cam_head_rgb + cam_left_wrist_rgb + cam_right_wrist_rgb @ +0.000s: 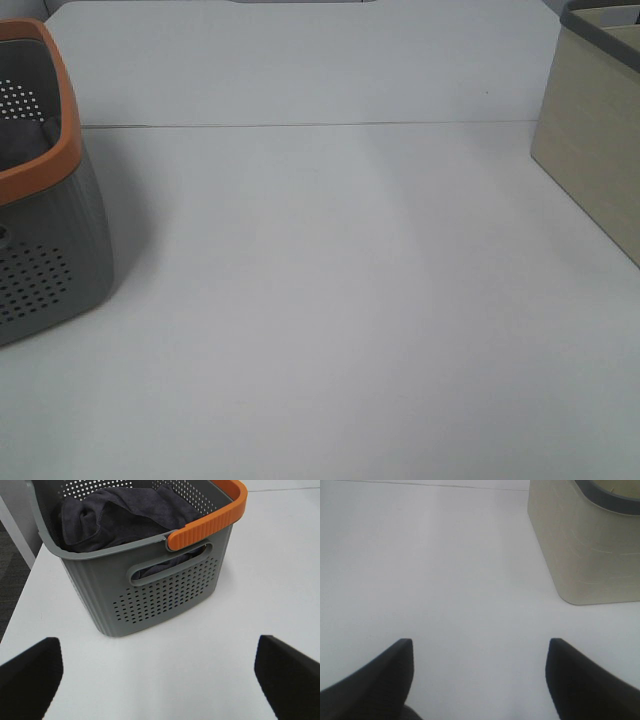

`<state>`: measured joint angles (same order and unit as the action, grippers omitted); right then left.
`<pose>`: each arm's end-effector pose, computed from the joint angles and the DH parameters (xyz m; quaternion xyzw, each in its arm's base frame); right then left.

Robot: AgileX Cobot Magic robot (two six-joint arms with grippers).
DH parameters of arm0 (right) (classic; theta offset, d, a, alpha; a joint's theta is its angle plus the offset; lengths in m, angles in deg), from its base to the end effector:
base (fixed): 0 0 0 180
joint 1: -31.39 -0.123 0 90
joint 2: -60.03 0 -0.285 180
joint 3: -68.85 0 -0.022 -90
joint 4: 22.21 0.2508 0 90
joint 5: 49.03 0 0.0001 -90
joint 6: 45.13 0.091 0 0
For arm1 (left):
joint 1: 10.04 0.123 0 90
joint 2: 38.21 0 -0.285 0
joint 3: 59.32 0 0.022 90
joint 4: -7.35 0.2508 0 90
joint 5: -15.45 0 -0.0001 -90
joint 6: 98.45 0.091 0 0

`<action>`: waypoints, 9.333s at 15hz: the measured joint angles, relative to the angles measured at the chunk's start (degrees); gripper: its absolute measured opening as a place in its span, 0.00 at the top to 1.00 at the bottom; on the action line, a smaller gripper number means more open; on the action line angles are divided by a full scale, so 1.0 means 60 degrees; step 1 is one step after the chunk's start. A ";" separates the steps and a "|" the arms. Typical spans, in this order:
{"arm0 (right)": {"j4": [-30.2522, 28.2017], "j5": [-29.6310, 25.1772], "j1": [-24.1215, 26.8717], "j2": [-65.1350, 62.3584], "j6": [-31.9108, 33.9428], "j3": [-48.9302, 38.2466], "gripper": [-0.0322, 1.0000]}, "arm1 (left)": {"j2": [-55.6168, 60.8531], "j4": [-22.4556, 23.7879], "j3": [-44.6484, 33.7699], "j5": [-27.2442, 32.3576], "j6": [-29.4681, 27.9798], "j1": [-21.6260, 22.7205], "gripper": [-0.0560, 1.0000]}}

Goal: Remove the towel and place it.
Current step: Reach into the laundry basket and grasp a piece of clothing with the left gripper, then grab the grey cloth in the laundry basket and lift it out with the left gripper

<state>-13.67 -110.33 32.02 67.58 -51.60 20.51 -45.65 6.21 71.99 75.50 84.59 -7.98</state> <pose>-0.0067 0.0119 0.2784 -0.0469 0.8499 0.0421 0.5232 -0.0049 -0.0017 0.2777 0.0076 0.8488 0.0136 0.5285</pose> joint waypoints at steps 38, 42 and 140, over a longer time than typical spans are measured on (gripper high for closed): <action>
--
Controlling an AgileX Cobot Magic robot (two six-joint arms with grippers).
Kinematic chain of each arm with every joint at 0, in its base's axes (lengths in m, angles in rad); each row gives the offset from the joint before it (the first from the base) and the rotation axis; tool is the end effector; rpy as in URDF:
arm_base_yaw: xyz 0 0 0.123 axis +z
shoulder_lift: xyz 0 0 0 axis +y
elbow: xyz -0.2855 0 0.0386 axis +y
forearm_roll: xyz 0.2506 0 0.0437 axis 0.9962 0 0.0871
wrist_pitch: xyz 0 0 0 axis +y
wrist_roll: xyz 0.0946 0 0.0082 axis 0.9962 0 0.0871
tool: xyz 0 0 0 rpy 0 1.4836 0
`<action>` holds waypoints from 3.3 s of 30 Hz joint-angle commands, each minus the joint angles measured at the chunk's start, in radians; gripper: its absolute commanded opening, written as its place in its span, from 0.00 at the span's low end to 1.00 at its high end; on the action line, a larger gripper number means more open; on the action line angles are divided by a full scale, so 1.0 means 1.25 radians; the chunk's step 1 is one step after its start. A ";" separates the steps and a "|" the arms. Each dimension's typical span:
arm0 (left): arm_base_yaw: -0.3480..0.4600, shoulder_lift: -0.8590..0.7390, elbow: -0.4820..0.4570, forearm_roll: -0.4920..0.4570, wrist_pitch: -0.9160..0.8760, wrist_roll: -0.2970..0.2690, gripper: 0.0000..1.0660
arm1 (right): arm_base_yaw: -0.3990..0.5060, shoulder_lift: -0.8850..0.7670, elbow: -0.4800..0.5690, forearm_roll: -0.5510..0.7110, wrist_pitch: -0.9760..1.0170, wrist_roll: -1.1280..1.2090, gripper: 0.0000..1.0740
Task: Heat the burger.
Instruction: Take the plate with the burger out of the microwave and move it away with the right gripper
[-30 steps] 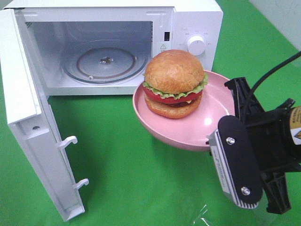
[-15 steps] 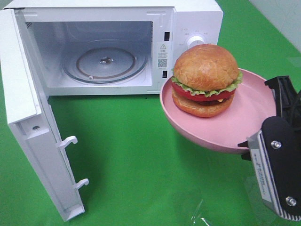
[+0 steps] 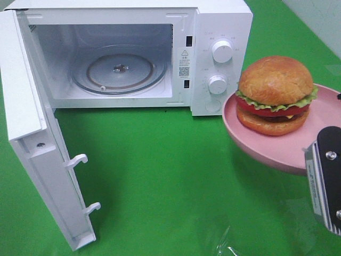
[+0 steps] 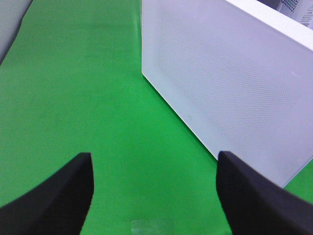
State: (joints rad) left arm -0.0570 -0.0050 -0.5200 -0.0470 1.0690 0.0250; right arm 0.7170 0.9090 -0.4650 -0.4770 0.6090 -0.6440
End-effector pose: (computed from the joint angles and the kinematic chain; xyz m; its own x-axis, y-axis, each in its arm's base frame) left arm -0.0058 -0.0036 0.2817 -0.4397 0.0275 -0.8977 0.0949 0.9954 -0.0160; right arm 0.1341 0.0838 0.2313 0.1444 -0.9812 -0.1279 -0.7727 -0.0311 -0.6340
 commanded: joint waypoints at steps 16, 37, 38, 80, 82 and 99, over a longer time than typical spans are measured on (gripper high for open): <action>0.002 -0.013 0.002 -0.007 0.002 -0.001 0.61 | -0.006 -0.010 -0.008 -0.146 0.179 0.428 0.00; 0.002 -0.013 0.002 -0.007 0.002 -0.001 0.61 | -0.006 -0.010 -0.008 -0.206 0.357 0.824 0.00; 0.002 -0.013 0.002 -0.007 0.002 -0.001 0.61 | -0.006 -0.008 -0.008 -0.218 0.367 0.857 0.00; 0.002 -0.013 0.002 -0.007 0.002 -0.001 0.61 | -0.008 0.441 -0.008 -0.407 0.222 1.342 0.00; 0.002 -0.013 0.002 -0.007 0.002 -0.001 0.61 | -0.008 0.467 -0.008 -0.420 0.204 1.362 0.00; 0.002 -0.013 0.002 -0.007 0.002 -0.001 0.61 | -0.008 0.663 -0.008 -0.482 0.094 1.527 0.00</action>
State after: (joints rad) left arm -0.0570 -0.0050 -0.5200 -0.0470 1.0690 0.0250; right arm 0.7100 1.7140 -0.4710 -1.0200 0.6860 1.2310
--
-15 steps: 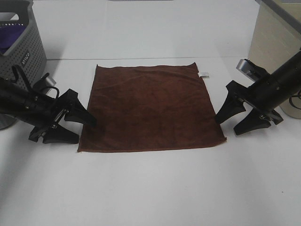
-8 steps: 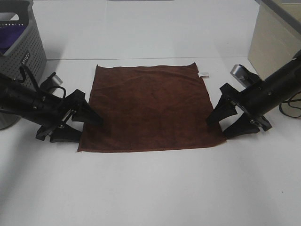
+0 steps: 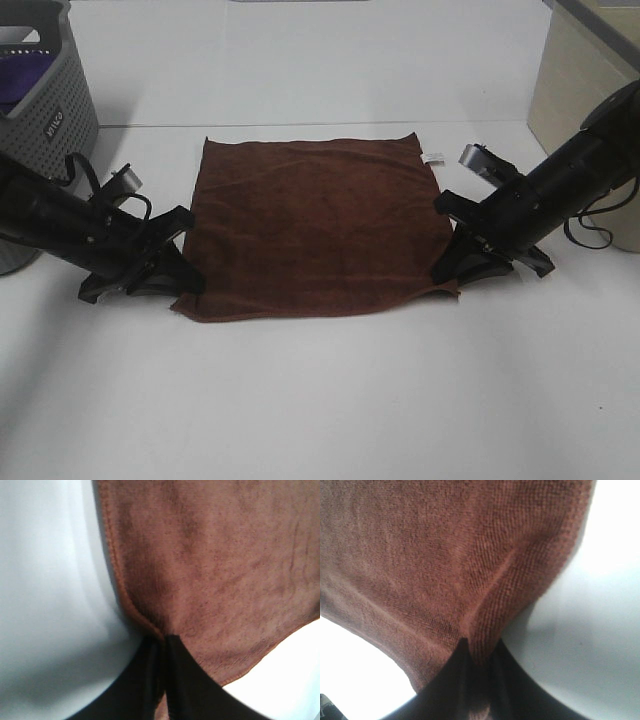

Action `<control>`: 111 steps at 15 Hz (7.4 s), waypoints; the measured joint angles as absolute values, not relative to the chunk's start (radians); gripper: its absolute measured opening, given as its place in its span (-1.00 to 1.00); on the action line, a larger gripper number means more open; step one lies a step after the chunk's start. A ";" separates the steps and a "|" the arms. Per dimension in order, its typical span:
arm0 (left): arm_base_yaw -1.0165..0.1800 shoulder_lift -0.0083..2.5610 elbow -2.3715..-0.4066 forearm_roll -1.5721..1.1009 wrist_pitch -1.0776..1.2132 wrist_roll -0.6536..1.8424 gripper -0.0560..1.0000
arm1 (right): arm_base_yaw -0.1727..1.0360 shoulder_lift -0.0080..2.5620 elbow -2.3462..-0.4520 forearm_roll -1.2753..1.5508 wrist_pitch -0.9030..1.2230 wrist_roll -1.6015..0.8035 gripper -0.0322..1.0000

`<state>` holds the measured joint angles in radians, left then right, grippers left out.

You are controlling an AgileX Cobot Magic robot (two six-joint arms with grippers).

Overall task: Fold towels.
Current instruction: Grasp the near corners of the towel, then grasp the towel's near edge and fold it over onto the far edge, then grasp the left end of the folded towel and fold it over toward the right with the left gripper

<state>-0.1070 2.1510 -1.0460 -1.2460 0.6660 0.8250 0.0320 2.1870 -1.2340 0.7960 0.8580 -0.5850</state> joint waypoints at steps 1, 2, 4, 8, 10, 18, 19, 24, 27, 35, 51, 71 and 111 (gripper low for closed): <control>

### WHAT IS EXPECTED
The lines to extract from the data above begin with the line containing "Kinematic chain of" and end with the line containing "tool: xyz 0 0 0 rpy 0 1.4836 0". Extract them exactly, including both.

### TASK RESPONSE
Kinematic chain of each arm with every joint at 0, in its base's axes (lengths in m, angles in rad); each row gives the offset from the joint before it (the first from the base) and the rotation axis; tool is the end effector; rpy as in URDF:
arm_base_yaw: xyz 0 0 0.123 axis +z
shoulder_lift: xyz 0 0 0 axis +y
elbow: xyz -0.2855 0 0.0386 axis +y
forearm_roll: xyz 0.2506 0 0.0437 axis 0.9962 0 0.0871
wrist_pitch: xyz 0 0 0 axis +y
wrist_roll: xyz 0.0946 0 0.0082 axis 0.9962 0 0.0871
tool: xyz 0 0 0 rpy 0 1.4836 0

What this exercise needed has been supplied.